Suasana sekolah sudah sepi, bel pulang sudah berbunyi satu jam yang lalu. Arunika baru keluar dari perpustakaan, sejenak dia memandang koridor yang sepi itu dan mulai melangkah menuju gerbang sekolah. Langkah demi langkah sudah berlalu namun tiba-tiba dia berhenti, matanya menatap sepasang manusia yang berjalan berlawanan dengan nya.
Mereka sama-sama berhenti. Mata Arunika memanas melihat tangan Fathar melingkar manis di pinggang Kiara. Dia mencoba menormalkan dirinya, mereka bertiga saling tatap. Kiara memeluk Fathar seolah menegaskan pada Arunika bahwa Fathar adalah miliknya. Fathar membalas dengan mencium puncak kepala Kiara.
‘Bodohnya aku.’ Batin Arunika. Hatinya sudah menangis sejak tadi. Arunika tersenyum getir mengingat kenangan nya bersama Fathar. Ternyata dia yang bodoh karena berharap lebih pada sikap baik Fathar.
“Fathar, kenapa berhenti?” tanya Kiara.
Fathar melirik Arunika sebentar lalu melanjutkan jalannya melewati Arunika. Jangan tanya seperti apa perasaan Arunika sekarang.
Hancur.
---
Hari-hari Arunika kembali kelabu bahkan semakin gelap karena harus melihat Kiara yang terus menempel pada Fathar. Tidak ada kesempatan untuk Arunika bertegur sapa dengan pujaan hatinya itu. Semenjak kejadian itu, Fathar juga berubah menjadi lebih dingin. Setiap melihat Arunika, dia seperti tidak mengenalnya.
Perasaan gadis itu kian menghilang bersamaan dengan bergantinya hari, bulan dan tahun. Arunika sadar bahwa Fathar memang bukan untuknya. Waktu singkat yang diberikan Fathar untuknya menjadi kenangan terindah yang selalu dia ingat selama lima tahun ini. Dia tidak berniat merebut Fathar dari Kiara karena dia tau sesuatu yang didapatkan dari jalan tidak baik akan berakhir tidak baik pula.
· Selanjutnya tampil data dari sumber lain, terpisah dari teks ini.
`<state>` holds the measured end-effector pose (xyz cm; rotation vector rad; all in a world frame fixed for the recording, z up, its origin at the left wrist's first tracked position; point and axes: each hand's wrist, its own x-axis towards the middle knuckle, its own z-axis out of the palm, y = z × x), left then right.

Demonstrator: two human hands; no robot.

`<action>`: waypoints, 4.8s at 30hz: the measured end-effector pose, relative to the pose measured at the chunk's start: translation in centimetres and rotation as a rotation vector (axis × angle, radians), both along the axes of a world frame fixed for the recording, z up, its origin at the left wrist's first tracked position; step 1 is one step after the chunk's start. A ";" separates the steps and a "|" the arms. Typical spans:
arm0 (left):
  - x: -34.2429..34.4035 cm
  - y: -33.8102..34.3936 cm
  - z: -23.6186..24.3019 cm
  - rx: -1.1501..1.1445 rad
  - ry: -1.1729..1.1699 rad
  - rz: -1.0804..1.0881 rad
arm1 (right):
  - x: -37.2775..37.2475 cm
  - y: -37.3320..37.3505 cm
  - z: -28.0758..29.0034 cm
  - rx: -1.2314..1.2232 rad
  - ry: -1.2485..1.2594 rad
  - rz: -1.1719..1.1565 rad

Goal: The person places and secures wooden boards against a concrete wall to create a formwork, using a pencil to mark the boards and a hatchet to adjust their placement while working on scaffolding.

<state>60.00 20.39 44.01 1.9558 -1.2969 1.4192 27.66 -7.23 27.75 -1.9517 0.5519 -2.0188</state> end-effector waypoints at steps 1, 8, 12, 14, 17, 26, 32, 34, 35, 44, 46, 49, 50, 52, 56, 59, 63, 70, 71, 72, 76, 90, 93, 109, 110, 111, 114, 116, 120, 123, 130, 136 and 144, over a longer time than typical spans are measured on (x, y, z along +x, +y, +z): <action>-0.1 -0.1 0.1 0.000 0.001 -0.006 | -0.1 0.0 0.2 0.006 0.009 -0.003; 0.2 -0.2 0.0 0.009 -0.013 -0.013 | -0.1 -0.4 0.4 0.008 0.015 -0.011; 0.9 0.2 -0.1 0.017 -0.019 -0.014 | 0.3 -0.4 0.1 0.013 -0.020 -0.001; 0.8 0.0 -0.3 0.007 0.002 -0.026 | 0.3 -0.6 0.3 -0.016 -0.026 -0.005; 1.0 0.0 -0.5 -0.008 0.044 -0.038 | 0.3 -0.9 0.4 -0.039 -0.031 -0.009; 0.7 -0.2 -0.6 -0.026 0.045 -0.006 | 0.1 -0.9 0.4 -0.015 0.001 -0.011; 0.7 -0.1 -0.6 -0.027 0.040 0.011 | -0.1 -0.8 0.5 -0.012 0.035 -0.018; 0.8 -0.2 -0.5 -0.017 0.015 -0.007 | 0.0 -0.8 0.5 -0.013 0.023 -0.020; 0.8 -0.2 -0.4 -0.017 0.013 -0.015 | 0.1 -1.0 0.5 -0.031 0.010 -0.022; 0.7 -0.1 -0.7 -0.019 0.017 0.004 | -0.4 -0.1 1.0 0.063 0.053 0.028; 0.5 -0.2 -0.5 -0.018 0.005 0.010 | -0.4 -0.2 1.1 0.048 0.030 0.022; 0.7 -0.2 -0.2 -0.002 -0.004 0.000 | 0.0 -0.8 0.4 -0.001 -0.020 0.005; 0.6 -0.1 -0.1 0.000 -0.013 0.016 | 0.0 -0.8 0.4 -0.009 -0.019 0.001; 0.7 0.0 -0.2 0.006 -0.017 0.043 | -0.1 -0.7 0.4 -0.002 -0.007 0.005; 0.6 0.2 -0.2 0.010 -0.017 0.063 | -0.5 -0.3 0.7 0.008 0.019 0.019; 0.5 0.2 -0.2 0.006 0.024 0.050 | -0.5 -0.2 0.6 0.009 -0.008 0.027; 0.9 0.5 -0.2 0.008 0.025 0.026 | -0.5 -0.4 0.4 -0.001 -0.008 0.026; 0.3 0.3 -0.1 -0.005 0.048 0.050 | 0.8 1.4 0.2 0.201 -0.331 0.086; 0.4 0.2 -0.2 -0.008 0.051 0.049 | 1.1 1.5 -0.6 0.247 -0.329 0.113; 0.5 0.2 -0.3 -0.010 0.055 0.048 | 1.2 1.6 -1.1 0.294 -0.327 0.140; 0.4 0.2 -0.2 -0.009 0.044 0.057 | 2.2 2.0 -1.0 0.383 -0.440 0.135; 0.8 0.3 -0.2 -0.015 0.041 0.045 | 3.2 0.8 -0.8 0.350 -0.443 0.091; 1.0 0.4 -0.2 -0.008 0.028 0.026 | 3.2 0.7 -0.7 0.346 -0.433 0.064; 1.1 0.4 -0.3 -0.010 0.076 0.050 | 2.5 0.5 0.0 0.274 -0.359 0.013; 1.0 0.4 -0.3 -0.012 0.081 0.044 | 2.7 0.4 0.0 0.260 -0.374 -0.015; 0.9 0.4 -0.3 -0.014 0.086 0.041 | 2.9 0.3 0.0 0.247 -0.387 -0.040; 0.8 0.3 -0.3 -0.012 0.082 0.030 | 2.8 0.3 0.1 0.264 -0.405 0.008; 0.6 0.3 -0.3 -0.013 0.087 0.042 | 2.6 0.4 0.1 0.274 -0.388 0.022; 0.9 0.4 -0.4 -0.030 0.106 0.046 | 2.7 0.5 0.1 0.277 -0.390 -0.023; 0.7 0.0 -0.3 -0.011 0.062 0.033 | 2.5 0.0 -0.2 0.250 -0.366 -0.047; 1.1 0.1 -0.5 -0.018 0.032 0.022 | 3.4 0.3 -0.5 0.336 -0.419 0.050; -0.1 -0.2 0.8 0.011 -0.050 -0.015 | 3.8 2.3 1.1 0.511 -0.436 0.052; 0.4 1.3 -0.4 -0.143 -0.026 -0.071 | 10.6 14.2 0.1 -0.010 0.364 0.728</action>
Kini, Arunika sudah bahagia dengan kehidupan barunya. Lima tahun sudah berlalu semenjak kelulusan nya dari Starvenus. Arunika dan Salsa sama-sama menjadi dokter. Tidak ada yang tau kabar Fathar dan Kiara. Semua sudah berjalan masing-masing. Mungkin semuanya sudah bahagia dengan kehidupan nya.
‘Cinta tidak pernah tau pada siapa dia akan tumbuh, mencintai milik orang lain bukan kesalahan tapi akan menjadi salah ketika kita berusaha untuk merebutnya. Aku tidak pernah berharap kisah cinta masa remajaku sepahit ini tapi aku juga tidak bisa menyalahkan anugerah terindah dari Tuhan yang bernama cinta. Kak Fathar adalah cinta pertamaku yang tidak bisa ku raih tapi aku yakin akan ada Fathar lain diluar sana yang akan menjadi milikku. Semua hanya menunggu waktu.’ – Arunika.